The original paperback cover of The Oath.

The Oath is an allegorical 1995 horror/fantasy novel by Frank E. Peretti. The recipient of the 1996 ECPA Gold Medallion Book Award for Best Fiction[citation needed], The Oath is one of Peretti's most critically acclaimed and layered novels, having sold over one million copies worldwide.[citation needed] The story centers on the fictional mining town of Hyde River, the gruesome deaths of many of the townspeople, and an "oath" that the residents of Hyde River have taken up to hide the secret behind them.

Plot Overview[edit]

When the partial remains of nature photographer Cliff Benson are found in the woods near Hyde River, his brother, Steve, investigates the mysterious attack. After finding problems with a theory involving a bear attack, he teams up with local sheriff's deputy Tracy Ellis. As the deaths continue and the townsfolk are pressed for information, they close ranks, under the mysterious "Oath" made when the town was founded. Steve and Tracy grow closer to each other as they peel away the mystery and come face to face with the dark evil behind the deaths.

Plot summary[edit]

The novel opens with an excerpt from a diary entry from 1882 during the founding of Hyde River.

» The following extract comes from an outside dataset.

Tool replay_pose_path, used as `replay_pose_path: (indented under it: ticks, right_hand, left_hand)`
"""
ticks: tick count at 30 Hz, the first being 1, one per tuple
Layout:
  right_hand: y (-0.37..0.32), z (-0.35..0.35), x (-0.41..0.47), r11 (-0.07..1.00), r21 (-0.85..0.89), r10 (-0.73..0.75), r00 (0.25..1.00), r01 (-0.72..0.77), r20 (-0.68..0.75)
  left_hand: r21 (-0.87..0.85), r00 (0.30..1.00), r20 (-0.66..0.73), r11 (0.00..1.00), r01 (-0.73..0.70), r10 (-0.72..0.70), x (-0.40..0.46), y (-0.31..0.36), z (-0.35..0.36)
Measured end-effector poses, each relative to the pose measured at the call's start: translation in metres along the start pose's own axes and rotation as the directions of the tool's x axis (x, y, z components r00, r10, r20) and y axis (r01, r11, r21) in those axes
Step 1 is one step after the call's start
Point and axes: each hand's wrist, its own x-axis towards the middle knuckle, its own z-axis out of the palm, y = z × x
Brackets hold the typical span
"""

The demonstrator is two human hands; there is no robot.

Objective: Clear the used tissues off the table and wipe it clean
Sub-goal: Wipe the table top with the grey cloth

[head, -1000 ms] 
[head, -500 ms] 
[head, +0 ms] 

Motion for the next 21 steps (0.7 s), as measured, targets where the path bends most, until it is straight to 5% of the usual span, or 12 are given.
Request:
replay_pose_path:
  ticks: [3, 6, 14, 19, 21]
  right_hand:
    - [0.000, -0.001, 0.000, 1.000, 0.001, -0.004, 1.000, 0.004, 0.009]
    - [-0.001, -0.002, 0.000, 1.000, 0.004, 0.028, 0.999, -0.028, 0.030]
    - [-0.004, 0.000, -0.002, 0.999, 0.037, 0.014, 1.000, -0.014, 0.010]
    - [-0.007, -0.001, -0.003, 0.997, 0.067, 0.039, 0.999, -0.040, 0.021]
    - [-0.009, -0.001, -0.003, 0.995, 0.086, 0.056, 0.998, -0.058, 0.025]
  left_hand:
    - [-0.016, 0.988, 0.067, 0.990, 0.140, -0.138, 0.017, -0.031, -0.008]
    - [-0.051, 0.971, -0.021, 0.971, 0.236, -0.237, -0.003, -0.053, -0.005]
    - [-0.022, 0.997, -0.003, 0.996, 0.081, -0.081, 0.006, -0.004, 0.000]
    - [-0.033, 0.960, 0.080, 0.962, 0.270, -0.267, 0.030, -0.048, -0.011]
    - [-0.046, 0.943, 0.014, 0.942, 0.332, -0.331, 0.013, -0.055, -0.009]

Twenty-seven people died that I know of, and I can only guess that the others fled with whatever they could carry away. I could hear the screams and the shooting all night long, and I dared not venture out. The Reverend DuBois was left hanging in Hyde Hall until this afternoon. I informed Ben that I would not attend the signing of the Charter until the body was removed, so Ben ordered him cut down, taken out, and buried with the others. By late afternoon, the men who remained in Hyde River were back in the mines as if nothing had happened, and I also attended my business. After nightfall, we gathered in Hyde Hall under the cover of darkness and signed the Charter. With the signing of our names, we took the oath of silence, so I cannot speak of these things, but only write them secretly. The trouble is over, but I am no happier. I am afraid of what we have done. I am afraid of tomorrow.

There are several other archived letters, diary entries, and writings from the townsfolk scattered throughout the book, each of them relating to accounts of numerous mysterious deaths and disappearances in Hyde River and of residents being beaten by a group of hooded figures for breaking the "Oath". Many of the stones of these clues are overturned by the protagonists later on in the novel.

The book's plot begins after a nature photographer, Cliff Benson, is confirmed to have been killed in the woods, with his head and torso missing. His wife, Evelyn, is found covered with blood and half-crazed on a logging road and taken to a hospital, where she only has vague recollections of the events that transpired. Sheriff Les Collins is quick to close to case and pin the blame on a rogue bear. However, Cliff's brother, Steve, quickly finds holes in the theory and refuses to drop the matter. Joining him in his investigation is Sheriff's Deputy Tracy Ellis, who has seen enough cases swept under the rug by authority to know that something is amiss.

Meanwhile, Harold Bly, owner of the mining company that keeps the struggling town afloat and looked on as the head authority of the town, kicks his wife, Maggie, onto the streets. As a black, oozing rash grows on the skin above her heart, she takes refuge in the home of Levi Cobb, a mechanic who is looked down upon by the rest of the townspeople. As Steve questions her, he learns that she and Cliff had an affair. After a couple days, Maggie becomes strangely unaware of her rash and makes her way through the town to Old Town, an abandoned town near Hyde River. There she disappears, leaving only a blood-stained purse as evidence of what happened to her.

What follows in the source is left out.